_TASK INSTRUCTIONS_:
From the listing below, set down exactly the lines between the one holding "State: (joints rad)" and the one holding "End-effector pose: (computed", inclusive. No other line is wanted.

_MATERIAL PROVIDED_:
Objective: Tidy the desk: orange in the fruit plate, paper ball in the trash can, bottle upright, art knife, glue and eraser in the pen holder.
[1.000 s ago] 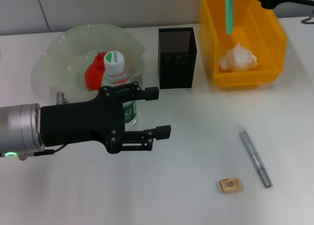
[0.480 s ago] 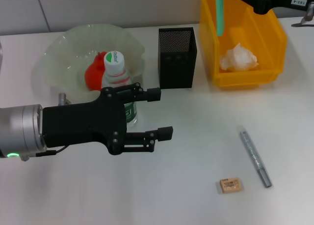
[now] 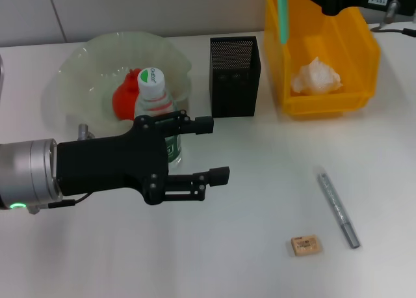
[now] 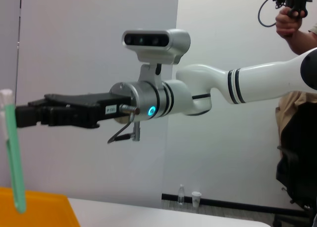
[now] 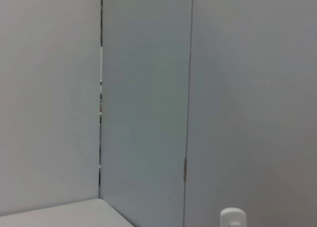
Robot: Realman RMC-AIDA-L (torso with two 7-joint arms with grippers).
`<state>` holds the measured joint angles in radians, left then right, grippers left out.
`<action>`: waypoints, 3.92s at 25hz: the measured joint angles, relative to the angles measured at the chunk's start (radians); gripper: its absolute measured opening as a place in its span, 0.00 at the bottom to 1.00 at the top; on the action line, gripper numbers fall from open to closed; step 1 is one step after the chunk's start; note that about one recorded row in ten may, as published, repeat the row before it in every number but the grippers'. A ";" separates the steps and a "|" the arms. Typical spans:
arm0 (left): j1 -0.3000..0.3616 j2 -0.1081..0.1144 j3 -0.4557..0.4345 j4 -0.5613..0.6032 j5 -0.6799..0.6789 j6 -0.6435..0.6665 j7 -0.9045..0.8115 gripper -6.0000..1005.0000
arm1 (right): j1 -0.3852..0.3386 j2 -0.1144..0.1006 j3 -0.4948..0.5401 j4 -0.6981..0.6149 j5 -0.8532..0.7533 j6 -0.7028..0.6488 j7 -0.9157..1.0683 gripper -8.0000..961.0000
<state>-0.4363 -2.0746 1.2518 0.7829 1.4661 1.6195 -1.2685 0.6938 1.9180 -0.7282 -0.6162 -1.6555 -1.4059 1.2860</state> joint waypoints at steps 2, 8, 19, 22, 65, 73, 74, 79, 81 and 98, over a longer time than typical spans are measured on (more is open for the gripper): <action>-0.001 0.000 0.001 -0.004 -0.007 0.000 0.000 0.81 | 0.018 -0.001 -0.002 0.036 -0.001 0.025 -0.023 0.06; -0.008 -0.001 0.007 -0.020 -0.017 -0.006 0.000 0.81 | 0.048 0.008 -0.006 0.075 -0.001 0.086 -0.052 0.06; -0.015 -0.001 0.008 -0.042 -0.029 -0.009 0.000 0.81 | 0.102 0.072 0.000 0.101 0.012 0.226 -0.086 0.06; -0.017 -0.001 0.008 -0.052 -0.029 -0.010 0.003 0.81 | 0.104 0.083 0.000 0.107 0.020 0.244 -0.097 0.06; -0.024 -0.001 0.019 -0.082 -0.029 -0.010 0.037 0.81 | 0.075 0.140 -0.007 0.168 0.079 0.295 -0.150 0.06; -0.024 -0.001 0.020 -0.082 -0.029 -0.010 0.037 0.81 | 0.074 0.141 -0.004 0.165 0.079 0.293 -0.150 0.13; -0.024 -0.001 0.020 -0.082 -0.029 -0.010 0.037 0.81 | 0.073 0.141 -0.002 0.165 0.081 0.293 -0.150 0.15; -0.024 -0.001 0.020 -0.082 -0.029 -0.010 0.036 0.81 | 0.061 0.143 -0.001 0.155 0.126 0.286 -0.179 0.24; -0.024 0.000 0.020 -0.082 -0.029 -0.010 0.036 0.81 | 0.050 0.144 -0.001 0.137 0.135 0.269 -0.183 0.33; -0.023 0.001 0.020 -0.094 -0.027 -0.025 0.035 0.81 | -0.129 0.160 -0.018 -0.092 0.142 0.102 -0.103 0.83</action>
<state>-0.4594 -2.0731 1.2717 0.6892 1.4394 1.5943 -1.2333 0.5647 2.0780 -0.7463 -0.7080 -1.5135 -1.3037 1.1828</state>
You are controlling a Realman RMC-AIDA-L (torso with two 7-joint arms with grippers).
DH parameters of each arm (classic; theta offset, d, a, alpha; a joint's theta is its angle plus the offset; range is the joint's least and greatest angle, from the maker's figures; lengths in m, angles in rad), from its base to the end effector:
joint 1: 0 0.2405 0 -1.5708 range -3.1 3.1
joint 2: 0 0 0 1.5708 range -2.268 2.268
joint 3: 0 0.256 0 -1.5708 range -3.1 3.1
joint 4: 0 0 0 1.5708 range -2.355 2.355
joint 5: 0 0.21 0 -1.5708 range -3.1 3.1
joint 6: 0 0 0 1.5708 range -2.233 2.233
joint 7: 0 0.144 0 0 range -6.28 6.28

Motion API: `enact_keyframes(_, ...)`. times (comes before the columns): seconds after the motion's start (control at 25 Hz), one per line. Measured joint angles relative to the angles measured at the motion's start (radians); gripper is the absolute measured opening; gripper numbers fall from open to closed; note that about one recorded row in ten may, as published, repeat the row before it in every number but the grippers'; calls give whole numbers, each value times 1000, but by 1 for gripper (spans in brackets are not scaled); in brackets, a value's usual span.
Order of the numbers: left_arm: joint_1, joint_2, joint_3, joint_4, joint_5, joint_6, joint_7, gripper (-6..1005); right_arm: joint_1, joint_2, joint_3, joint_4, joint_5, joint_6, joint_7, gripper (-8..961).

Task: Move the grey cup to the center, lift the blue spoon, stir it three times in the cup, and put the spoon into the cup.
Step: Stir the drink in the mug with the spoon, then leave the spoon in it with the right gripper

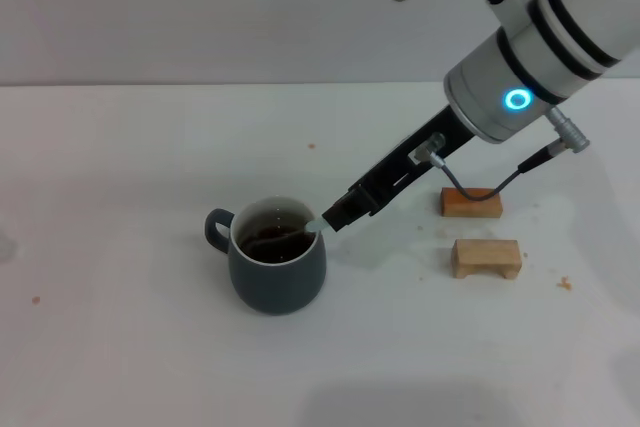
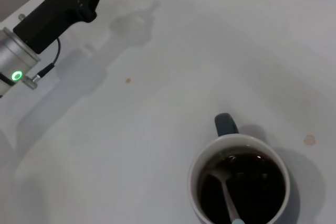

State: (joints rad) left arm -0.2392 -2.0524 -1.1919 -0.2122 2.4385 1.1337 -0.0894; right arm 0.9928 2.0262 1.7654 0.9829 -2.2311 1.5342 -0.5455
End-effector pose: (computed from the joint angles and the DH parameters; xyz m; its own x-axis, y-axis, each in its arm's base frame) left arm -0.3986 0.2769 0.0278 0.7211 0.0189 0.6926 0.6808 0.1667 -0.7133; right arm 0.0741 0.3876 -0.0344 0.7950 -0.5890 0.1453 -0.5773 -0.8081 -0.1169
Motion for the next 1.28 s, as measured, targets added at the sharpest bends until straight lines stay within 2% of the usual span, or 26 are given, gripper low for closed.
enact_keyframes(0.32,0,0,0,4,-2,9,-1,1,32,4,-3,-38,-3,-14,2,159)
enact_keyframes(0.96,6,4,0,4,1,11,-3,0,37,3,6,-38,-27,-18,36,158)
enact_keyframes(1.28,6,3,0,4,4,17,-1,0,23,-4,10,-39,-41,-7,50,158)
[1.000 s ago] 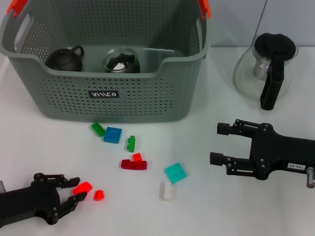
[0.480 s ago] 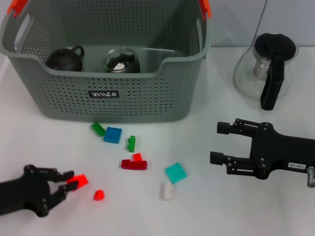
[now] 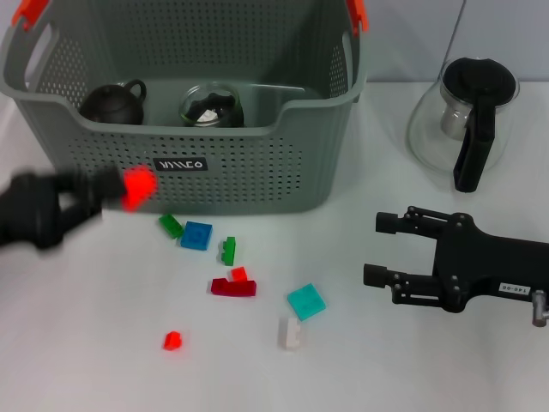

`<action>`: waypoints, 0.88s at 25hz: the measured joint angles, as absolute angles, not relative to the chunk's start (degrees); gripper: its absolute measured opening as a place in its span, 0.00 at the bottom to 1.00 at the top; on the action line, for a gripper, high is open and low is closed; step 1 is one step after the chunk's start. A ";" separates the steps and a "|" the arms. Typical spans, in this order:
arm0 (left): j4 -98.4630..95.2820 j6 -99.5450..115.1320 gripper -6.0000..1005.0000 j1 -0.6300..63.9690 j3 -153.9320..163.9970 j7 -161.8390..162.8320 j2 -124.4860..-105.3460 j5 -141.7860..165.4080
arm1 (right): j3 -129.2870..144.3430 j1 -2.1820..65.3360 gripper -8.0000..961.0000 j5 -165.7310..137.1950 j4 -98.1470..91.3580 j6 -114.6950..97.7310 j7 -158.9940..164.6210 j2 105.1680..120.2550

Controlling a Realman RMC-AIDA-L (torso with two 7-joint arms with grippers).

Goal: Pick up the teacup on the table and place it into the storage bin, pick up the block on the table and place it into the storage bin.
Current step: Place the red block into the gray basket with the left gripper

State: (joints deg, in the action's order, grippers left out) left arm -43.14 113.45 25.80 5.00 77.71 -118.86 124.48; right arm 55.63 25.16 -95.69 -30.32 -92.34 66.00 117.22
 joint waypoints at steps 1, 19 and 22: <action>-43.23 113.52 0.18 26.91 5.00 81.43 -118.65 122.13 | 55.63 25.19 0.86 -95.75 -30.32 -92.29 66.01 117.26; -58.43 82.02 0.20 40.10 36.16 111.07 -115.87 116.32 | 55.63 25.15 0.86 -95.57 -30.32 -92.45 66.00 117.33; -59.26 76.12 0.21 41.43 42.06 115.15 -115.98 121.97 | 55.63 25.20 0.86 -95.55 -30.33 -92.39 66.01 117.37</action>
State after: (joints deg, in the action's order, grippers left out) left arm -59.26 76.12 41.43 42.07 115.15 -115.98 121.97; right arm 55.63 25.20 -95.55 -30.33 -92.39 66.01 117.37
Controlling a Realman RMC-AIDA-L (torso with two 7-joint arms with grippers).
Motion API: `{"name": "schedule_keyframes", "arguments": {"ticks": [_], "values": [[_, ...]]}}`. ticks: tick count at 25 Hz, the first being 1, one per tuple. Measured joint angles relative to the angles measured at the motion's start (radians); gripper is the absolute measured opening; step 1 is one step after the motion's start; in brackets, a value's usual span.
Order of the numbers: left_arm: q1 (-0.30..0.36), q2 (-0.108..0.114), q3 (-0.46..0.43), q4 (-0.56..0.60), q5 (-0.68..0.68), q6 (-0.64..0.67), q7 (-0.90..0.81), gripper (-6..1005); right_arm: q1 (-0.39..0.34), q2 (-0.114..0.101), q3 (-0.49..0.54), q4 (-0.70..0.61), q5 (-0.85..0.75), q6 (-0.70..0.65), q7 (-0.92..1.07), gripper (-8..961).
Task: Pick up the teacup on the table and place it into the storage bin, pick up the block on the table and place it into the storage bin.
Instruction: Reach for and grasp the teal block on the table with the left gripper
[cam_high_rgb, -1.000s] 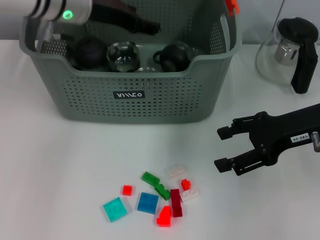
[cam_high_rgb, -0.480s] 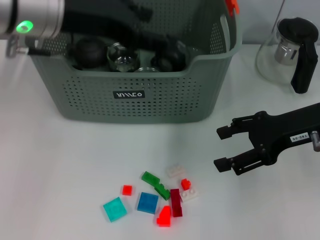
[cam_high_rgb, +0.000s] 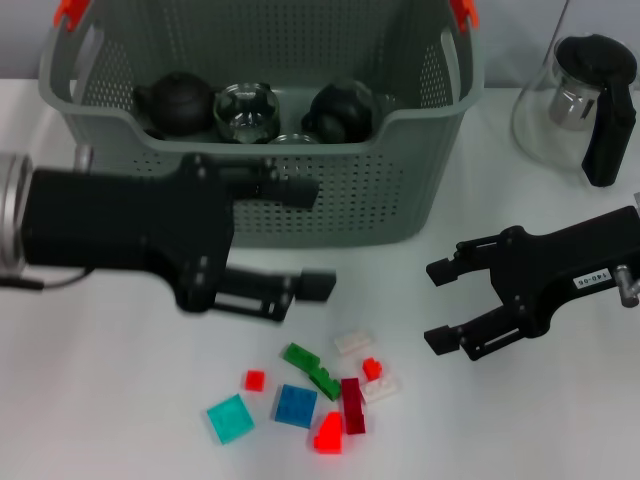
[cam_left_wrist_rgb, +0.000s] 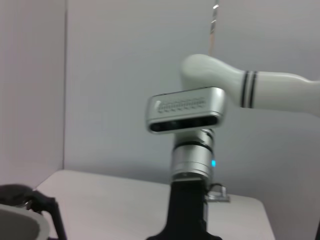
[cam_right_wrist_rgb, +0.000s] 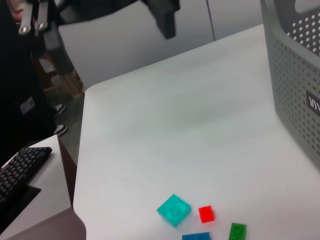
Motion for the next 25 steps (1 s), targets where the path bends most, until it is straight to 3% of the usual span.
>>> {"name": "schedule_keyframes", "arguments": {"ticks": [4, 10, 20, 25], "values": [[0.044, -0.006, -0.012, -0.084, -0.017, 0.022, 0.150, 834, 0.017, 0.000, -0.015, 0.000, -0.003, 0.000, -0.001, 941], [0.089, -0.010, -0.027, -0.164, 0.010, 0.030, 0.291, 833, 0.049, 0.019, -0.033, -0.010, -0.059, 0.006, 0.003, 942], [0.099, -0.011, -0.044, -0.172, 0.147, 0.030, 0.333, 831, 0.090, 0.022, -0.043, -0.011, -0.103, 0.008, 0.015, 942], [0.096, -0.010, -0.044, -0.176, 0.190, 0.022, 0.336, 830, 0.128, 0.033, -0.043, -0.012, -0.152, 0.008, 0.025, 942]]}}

_EXERCISE RESPONSE_:
State: (joints rad) left arm -0.2392 -2.0524 -1.1919 -0.2122 2.4385 1.1337 -0.0894; right arm 0.9928 2.0262 1.7654 0.9829 -2.2311 1.5342 -0.5455
End-effector pose: (computed from the joint angles and the DH parameters; xyz m; its own x-axis, y-axis, each in its arm's base frame) left arm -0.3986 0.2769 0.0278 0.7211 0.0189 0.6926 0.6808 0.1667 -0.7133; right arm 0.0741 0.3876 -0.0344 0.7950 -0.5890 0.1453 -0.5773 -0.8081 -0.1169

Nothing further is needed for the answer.